Inevitabile, quindi, l'ascesa stentata della Fotografia: un'arte in cui il concetto di "aura" si dissolve inevitabilmente nell'ambito delle infinite possibilità di riproduzione. Con l'avvento del digitale, poi, non ne parliamo: se ogni singola stampa può fregiarsi del titolo di "Originale", è un pò come dire che nessuna, in realtà, lo è davvero (riflessione che sarebbe un invito a nozze per il Pirandello di Uno, nessuno e centomila).
Sembrava quasi scontato l'atteggiamento snob dei collezionisti nei confronti della Fotografia (eccezion fatta per le stampe d'epoca in numero limitato, di cui non sia più presente il negativo: è il caso della foto di Steichen di cui sopra).

Una passata di spugna e via, ci se ne fa una ragione. E' così che il collezionismo fotografico ha preso il volo, soprassedendo su questi e altri paradossi (e aiutato anche dall'ascesa proibitiva dei prezzi dell'arte contemporanea "in senso stretto", che ha spinto un gran numero di investitori a ripiegare sull'astro nascente - e ben più abbordabile - della Fotografia).
Insomma, qualsiasi siano i motivi di questa nuova tendenza, tant'è: la Fotografia è entrata nell'Olimpo dell'Arte contemporanea, e dopo qualche ingresso quasi furtivo dal retro, ora incede baldanzosa sulla soglia della porta principale.

Tutto questo è un bene per la Fotografia? o no?
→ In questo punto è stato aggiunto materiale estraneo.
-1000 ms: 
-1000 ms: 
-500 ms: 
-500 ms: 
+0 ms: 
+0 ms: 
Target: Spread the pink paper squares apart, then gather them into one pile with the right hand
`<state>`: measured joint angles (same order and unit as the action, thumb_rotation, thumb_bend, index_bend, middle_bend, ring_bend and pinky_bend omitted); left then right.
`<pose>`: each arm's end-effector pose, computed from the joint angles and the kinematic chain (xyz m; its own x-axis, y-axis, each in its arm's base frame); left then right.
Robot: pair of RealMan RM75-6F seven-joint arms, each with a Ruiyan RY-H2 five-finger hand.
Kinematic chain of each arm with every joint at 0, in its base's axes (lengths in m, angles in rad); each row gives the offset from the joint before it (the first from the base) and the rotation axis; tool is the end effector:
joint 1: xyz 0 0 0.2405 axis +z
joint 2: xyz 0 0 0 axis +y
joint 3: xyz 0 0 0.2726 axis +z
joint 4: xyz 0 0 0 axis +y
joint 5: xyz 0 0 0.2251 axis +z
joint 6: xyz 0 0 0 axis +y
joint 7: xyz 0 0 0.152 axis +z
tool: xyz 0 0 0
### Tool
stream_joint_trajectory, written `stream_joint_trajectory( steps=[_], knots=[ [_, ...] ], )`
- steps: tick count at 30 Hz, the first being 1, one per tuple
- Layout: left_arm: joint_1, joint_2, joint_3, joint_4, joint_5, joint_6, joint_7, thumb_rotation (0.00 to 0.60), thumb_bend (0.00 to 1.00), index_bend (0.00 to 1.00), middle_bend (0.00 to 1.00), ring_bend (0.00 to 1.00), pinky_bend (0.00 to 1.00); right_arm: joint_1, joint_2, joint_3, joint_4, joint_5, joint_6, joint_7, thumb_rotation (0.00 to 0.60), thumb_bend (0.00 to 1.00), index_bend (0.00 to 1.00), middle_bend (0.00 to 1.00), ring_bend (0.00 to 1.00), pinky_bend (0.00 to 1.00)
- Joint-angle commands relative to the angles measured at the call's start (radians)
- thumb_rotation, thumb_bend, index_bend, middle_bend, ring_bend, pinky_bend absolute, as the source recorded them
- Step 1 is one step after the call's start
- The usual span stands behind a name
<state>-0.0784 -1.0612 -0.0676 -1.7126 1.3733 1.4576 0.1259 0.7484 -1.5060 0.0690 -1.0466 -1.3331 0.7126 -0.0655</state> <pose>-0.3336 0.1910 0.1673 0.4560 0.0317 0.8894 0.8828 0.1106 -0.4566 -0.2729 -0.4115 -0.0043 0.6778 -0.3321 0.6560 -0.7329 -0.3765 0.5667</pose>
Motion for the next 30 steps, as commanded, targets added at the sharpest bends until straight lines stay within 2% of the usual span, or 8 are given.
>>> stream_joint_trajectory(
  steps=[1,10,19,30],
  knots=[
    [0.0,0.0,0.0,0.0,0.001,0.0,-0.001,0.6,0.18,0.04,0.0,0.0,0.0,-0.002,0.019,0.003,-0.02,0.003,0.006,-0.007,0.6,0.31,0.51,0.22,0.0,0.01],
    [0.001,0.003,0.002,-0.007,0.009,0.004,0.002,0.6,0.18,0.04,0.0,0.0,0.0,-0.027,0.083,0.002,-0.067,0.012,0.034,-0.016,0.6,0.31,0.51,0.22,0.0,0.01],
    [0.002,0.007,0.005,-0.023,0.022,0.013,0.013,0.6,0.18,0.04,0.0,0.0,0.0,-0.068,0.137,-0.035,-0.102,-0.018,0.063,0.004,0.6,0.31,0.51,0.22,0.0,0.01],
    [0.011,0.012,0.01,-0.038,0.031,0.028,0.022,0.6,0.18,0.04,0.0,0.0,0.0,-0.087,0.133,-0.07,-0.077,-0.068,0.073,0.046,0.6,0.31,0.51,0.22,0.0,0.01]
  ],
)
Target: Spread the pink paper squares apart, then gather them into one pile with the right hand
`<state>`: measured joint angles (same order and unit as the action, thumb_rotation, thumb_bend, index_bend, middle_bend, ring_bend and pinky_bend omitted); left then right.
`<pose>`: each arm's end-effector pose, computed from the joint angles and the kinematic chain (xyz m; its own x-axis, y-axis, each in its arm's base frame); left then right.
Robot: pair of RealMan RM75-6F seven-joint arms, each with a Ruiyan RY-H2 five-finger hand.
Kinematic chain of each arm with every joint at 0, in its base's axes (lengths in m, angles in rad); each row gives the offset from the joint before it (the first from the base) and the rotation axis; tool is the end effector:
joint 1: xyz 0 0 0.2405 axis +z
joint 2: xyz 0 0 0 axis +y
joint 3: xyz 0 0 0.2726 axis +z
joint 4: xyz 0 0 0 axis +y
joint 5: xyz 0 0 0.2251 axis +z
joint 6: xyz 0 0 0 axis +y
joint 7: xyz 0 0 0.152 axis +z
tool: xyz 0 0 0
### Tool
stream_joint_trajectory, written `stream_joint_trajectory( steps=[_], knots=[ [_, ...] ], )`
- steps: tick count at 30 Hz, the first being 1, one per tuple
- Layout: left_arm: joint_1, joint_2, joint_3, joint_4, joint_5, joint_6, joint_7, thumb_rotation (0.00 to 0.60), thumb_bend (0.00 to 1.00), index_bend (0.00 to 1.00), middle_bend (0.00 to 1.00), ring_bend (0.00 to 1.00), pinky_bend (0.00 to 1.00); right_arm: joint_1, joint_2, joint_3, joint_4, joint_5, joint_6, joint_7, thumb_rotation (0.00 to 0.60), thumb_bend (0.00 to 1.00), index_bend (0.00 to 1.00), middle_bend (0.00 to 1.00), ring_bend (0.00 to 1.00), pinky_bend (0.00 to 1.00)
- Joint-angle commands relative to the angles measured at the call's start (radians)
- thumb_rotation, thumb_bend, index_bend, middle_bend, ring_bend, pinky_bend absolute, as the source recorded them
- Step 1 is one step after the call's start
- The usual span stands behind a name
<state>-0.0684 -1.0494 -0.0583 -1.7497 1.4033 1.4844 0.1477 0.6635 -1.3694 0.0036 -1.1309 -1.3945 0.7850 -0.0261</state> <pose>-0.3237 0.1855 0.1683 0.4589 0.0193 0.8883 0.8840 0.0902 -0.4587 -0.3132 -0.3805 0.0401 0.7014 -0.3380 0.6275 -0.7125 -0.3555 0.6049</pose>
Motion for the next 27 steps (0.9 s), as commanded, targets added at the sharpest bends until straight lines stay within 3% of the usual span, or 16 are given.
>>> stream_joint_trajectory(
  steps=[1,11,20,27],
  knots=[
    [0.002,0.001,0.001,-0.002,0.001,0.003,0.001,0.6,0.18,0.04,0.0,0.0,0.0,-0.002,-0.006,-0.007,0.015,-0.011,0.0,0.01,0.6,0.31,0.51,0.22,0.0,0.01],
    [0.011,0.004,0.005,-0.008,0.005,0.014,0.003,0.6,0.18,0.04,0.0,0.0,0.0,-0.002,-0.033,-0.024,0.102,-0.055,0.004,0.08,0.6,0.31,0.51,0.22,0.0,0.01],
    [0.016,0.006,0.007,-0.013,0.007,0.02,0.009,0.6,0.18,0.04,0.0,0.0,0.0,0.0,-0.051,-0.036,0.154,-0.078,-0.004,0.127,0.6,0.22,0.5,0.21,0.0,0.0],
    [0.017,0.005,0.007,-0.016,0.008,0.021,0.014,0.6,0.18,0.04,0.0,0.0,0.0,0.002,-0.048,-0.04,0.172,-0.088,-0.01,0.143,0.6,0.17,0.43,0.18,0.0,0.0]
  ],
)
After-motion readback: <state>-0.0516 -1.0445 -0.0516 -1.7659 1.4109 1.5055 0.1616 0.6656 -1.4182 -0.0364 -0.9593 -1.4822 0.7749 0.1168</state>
Di indubbio c'è solo questo: mai come adesso le parole Arte e Business sono prossime a diventare sinonimi.
Si rischia di arrivare a misurare la Creatività a colpi di assegni staccati. Si rischia di vederla sommersa, concupita, adulata irrimediabilmente da quella valanga di carta che arriva con troppa, troppa facilità.
Che l'Arte sia un concetto intrinseco all'umanità, è pericoloso darlo per scontato, di questi tempi. L'Arte, da che mondo è mondo, non ha mai reclamato lauti compensi per venir espressa. Era un parto inevitabile, molte volte sofferto e incompreso o considerato superfluo. Ma proprio per questo, fondamentalmente sincero.
Ora invece reclama riconoscimenti, posti d'onore, quotazioni esorbitanti, tappeti rossi da star bizzosa.
L'Arte si fa sempre più presuntuosa, insopportabilmente supponente e ruffiana.
Dovremmo quindi gioire dell'entrata della Fotografia in questo Regno Dorato? O stare un po' in pena, come un genitore in ansia per le nefaste influenze delle fantomatiche "cattive compagnie"?
La sua relativa "giovinezza" (meno di 200 anni di vita sono niente, in confronto ai millenni di pittura e scultura) era riuscita fino ad ora a garantire una certa candida genuinità di spirito, una sorta di purezza pre-adolescenziale, ancora ignara dei compromessi dettati dalla contemporaneità.
Riuscirà la Fotografia a mantenere il suo sguardo autonomo e limpido anche in questo salotto tappezzato di specchi che rimandano incessantemente gli uni agli altri? Resisterà alla tentazione di salire su questa giostra luccicante, sterilmente autoreferenziale, speculativa e non di rado abissalmente cava?

Un piccolo spunto di riflessione sul futuro della Fotografia.
O, se non altro, buone nuove per chi sia intenzionato a darsi al collezionismo fotografico.

Siti di riferimento:
www.artprice.com
www.artnet.com, ottimo database con 180mila artisti contemporanei e non
(in tutti e due i casi la consultazione delle quotazioni è però a pagamento).
Il saggio di Walter Benjamin citato nel testo è edito da Einaudi (e contiene al suo interno anche una interessante Piccola storia della fotografia).